The End of Everything. Unamuno, Life 6.18
Unamuno
quotes Leopardi's description of the heat-death of the universe,
which becomes visible in starkly rational terms after modern
scientists formulate the second law of thermodynamics. In imaginative
terms, many ancients also contemplated the end of everything solid we
know, a moment in which the world must suffer that which we call
death, when it happens to us.
¿Recordáis
el fin de aquel
Cántico
del gallo salvaje,
que en prosa escribiera el desesperado Leopardi, el víctima de la
razón, que no logró llegar a creer? «Tiempo llegará —dice— en
que este Universo y la Naturaleza misma se habrán extinguido. Y al
modo que de grandísimos reinos e imperios humanos y sus maravillosas
acciones que fueron en otra edad famosísimas, no queda hoy ni señal
ni fama alguna, así igualmente del mundo entero y de las infinitas
vicisitudes y calamidades de las cosas creadas no quedará ni un solo
vestigio, sino un silencio desnudo y una quietud profundísima
llenarán el espacio inmenso.

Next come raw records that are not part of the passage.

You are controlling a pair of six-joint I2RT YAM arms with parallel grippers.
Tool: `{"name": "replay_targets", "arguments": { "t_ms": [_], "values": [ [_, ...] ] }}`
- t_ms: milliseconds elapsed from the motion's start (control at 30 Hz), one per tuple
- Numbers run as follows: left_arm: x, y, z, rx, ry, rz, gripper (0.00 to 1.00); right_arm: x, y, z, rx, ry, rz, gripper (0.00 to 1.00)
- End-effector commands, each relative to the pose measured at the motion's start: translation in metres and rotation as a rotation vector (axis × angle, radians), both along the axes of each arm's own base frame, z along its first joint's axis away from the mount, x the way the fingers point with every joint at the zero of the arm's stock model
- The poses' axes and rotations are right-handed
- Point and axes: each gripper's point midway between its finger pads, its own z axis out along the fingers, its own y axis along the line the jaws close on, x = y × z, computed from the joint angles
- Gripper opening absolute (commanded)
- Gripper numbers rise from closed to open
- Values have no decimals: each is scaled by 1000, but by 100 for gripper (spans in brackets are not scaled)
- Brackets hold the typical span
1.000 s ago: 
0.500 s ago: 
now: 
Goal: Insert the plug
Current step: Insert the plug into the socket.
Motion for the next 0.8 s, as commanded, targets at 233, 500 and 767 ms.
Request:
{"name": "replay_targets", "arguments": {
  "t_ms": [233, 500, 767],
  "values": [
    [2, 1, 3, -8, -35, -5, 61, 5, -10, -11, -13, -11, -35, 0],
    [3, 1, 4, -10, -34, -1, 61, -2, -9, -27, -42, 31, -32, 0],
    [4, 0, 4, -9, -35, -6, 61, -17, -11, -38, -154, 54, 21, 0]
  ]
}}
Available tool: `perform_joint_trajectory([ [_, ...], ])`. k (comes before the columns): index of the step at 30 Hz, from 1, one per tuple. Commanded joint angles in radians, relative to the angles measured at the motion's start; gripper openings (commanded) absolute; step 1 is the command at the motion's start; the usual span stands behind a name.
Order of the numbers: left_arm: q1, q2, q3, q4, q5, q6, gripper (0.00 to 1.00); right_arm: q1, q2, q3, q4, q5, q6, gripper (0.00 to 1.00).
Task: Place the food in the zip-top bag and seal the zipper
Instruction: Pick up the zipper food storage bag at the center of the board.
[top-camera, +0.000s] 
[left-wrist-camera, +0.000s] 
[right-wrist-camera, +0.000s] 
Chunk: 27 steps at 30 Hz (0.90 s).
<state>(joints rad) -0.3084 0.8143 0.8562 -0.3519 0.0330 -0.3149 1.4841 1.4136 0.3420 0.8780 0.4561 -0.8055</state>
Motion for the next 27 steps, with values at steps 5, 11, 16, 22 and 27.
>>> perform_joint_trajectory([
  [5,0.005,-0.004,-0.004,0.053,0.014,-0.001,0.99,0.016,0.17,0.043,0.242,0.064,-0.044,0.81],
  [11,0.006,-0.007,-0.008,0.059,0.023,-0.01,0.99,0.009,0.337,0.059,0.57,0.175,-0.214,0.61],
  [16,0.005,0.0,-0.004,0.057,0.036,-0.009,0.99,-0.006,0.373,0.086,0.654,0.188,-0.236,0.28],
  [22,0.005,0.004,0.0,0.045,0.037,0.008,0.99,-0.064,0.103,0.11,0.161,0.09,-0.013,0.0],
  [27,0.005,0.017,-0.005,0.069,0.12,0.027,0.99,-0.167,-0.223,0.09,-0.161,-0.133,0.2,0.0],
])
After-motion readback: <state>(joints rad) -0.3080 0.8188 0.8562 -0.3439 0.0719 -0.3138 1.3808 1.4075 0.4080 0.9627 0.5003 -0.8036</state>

Así este arcano admirable y espantoso
de la existencia universal, antes de haberse declarado o dado a
entender, se extinguirá y perderáse.» A lo cual llaman ahora, con
un término científico y muy racionalista, la
entropía.
Muy
bonito, ¿no? Spencer inventó aquello del homogéneo primitivo, del
cual no se sabe cómo pudo brotar heterogeneidad alguna. Pues bien;
esto de la entropía es una especie de homogéneo último, de estado
de perfecto equilibrio. Para un alma ansiosa de vida, lo más
parecido a la nada que puede darse.
Do
you recall the end of the Song of the Savage Rooster,
that fable written by Leopardi, another desperate victim of reason
who could not contrive to believe? “Time will come,” the rooster
says, “in which this universe, and nature herself, will have ended,
quenching their long fires. And even as there remains today no mark
nor memory of certain great kingdoms and empires from the past,
though their works were marvelous and in other ages most renowned, so
in the end of all ages shall there remain no trace whatsoever of all
this world, with its infinite orders and calamities—the
life and being of created things.
Then there will be only naked silence, a rest and quiet so deep that
it fills the entire void of empty space. This will be the end of the
wonderful and awful mystery of all existence: before it can be
declared or understood, its fires will be
scattered, and go out” (†).
This is what we call entropy
today, speaking scientifically and very rationally. Very nice, isn't
it? Herbert Spencer imagined a primitive homogeneity at the origins
of the universe, a primordial unity from which it remains unknown how
any heterogeneity or diversity might develop. Very good! Entropy
is a species of final
homogeneity, a terminal
state of perfect and permanent equilibrium. For
the soul worn ragged and anxious by life, it is the nearest
approximation to nothing
that can be found.
---
(†)
In this fable (composed
in 1824 in Recanati), the
Italian philosopher Leopardi puts a speech on the vanity of mortality
into the mouth of a giant rooster. Unamuno translates the last lines
of that speech: «Tempo verrà, che esso universo, e
la natura medesima, sarà spenta. E nel modo che di grandissimi regni
ed imperi umani, e loro maravigliosi moti, che furono famosissimi in
altre età, non resta oggi segno né fama alcuna; parimente del mondo
intero, e delle infinite vicende e calamità delle cose create, non
rimarrà pure un vestigio; ma un silenzio nudo, e una quiete
altissima, empieranno lo spazio immenso. Così questo arcano mirabile
e spaventoso dell'esistenza universale, innanzi di essere dichiarato
né inteso, si dileguerà e perderassi».